The pull of Samarra

As the anguished residents of Samarra hugged each other in the streets following a massive US bombardment that devastated their town, foreign visitors also prepared to bury their dead.

The passports of Iranian victims caught up in the bombardment

Two Iranian civilians making a visit to the city’s al-Askariya shrine, one of holiest for Shia Muslims, were killed in the carnage that followed an attack on US forces, and nine others riding the same bus were hurt.

The question of why tourists were venturing into what is effectively still a war zone can only be answered by understanding the depth of their faith.

The modern town of Samarra lies on the bank of the river Tigris, about 96km from Baghdad in the Sunni Muslim heartland. It is, however, the site of two shrines sacred to the Shias, which make it a focal point for devotional journeys to Iraq from neighbouring Iran, where the Muslim sect is dominant.

‘Hidden Imam’

Shias believe that the Messenger Muhammad left 12 rightful successors from his family line to follow in his role as political and spiritual leader of the Muslims.

Beneath the golden dome of one Samarra shrine are several graves of Prophet Muhammad’s descendants, including those of Imam Ali bin Muhammad al-Hadi (the 10th imam) and his son, Imam al-Hasan al-Askari (the 11th).

When the latter died at the end of AD 873, at the age of 28, he left a five-year-old son called Muhammad as his designated successor.

The designated site is of great significance to Shia Muslims, who will risk all to visit it even in a time of turmoil

To shield the young boy from his enemies, it is said he was hidden in the ice cellar beneath his father’s house.

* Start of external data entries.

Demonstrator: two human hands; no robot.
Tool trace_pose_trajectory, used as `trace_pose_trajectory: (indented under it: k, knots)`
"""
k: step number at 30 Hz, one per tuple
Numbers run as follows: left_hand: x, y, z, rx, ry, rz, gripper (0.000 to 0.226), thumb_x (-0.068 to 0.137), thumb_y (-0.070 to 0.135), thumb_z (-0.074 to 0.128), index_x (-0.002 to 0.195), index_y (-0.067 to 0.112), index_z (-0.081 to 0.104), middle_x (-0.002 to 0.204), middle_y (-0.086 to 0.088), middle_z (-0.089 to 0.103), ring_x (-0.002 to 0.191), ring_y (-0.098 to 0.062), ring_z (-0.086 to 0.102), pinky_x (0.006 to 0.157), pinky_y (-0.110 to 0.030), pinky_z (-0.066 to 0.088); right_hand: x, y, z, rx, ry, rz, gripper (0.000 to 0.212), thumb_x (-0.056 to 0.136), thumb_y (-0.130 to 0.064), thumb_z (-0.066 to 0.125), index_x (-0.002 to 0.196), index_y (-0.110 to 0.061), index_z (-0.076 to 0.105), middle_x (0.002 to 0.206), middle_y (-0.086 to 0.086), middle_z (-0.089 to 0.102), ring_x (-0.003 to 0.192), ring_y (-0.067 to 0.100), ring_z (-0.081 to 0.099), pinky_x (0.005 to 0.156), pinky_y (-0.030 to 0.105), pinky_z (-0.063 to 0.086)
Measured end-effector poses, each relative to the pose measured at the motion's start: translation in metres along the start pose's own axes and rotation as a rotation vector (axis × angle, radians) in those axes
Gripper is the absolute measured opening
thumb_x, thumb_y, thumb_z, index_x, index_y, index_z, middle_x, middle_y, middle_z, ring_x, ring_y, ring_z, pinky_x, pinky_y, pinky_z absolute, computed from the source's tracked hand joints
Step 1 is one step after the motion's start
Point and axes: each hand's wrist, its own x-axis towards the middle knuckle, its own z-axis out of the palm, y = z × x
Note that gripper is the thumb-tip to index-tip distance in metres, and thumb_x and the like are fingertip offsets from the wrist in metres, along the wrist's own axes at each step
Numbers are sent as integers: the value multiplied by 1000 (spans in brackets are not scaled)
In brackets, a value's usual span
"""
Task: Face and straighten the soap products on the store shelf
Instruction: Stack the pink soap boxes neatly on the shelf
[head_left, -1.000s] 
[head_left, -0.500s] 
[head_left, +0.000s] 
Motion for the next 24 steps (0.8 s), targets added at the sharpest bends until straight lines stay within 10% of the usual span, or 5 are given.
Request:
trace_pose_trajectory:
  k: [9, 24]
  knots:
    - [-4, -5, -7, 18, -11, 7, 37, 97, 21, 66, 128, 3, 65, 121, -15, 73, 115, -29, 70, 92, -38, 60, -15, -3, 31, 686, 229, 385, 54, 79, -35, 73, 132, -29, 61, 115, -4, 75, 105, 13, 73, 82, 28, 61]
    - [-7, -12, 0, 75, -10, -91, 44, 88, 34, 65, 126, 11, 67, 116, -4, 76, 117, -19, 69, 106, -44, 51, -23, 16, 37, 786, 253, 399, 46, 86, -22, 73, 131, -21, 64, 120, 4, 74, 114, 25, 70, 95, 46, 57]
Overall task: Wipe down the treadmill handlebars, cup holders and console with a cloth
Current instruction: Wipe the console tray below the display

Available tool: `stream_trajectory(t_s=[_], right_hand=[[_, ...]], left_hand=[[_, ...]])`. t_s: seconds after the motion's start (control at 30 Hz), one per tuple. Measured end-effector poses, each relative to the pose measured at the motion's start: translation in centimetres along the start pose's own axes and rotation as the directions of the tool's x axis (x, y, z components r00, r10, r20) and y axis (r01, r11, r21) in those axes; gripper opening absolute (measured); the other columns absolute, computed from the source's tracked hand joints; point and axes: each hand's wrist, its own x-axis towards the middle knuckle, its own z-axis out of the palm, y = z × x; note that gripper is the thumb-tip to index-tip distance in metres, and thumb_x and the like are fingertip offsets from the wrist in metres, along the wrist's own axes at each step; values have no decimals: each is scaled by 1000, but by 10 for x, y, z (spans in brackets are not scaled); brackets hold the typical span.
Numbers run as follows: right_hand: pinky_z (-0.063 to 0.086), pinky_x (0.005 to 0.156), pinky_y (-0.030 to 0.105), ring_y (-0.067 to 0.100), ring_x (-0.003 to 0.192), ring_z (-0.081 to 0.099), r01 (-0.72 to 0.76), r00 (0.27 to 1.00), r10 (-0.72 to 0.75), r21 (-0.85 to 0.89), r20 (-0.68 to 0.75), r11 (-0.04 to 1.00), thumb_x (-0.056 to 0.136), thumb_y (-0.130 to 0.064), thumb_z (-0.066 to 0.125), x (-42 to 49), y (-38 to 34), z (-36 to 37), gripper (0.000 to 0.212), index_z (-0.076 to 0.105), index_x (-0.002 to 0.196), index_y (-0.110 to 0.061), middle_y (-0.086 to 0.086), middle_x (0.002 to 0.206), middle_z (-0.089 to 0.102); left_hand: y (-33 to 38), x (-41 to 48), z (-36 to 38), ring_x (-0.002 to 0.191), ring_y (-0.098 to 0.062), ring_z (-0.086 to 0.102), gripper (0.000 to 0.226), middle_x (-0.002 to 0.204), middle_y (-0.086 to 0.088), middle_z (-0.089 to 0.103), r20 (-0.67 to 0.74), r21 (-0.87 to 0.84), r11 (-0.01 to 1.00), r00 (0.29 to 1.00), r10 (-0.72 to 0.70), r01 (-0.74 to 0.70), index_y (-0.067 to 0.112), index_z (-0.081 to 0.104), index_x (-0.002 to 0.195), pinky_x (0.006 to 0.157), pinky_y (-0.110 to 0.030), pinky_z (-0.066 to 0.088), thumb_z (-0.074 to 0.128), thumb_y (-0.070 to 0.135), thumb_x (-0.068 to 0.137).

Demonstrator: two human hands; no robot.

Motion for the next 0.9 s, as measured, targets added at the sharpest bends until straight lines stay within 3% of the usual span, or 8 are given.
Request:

By the start of the 13th century, the cave below the shrine in Samarra had become a place of great sanctity.

The “Hidden Imam” became known as the Imam al-Mahdi. He is believed by devout Shias to be the last of the original imams who will come again at the end of the world.

The second shrine has a dome marked by its delicate use of blue tiles, and beneath it is the cellar where the Imam is said to have disappeared.

New era

The Shias believe that he never died, but rather left this material plane of being, and went onto a metaphysical level from where he will return to the world near the end of time, in order to inaugurate a new era for humankind.

Therefore, the designated site is of great significance to Shia Muslims, who will risk all to visit it even in a time of turmoil.

Because of their devotion and due to bad timing, two Iranian devotees will not be returning home alive, and their wounded fellow travellers will carry the bloody memories with them forever.